*** Data excerpt Section Begins ***
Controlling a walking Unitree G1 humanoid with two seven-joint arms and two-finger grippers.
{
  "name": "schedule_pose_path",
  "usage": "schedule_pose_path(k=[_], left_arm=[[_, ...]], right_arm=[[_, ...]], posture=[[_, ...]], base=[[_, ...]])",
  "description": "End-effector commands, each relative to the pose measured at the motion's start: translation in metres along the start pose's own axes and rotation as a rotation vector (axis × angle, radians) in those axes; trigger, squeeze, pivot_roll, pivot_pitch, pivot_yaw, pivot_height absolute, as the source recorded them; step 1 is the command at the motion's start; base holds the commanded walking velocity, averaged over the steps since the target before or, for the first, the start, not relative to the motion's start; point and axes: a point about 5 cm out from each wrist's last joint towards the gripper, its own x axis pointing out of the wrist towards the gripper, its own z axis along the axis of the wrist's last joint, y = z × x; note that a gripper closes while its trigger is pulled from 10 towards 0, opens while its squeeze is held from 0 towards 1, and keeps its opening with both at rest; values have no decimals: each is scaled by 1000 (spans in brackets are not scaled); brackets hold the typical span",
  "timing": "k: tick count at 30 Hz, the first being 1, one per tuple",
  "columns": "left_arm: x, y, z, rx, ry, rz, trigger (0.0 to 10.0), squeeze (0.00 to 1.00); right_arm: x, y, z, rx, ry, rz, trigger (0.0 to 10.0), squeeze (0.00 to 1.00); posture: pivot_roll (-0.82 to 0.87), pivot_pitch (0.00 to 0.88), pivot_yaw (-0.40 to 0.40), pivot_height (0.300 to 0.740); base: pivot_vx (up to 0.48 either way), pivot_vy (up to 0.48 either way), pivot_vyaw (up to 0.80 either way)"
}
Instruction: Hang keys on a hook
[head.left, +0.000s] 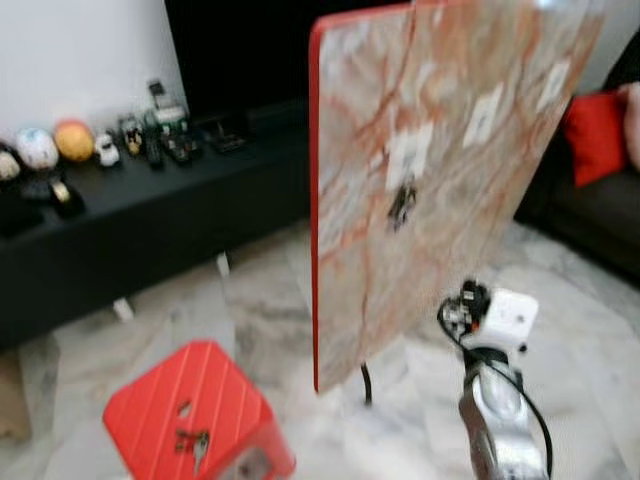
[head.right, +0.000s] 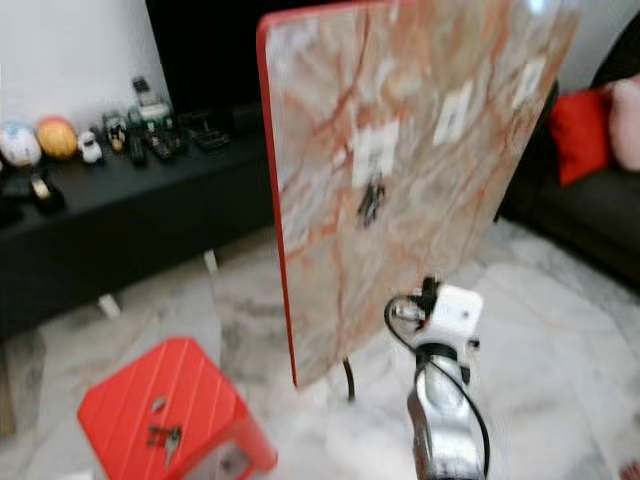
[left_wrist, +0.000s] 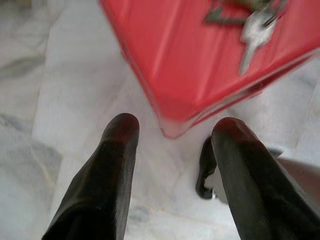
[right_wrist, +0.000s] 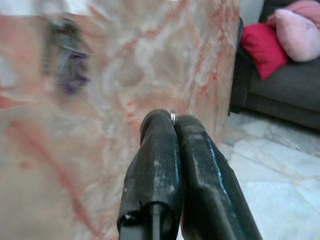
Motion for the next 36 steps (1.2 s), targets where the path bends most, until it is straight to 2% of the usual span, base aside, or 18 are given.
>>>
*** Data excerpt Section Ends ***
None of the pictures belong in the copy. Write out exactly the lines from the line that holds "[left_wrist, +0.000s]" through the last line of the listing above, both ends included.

[left_wrist, +0.000s] 
[right_wrist, +0.000s] 
Motion for the next 36 steps (1.2 s), targets where the path bends most, until it is straight to 2% of the usual span, base aside, or 18 are given.
>>>

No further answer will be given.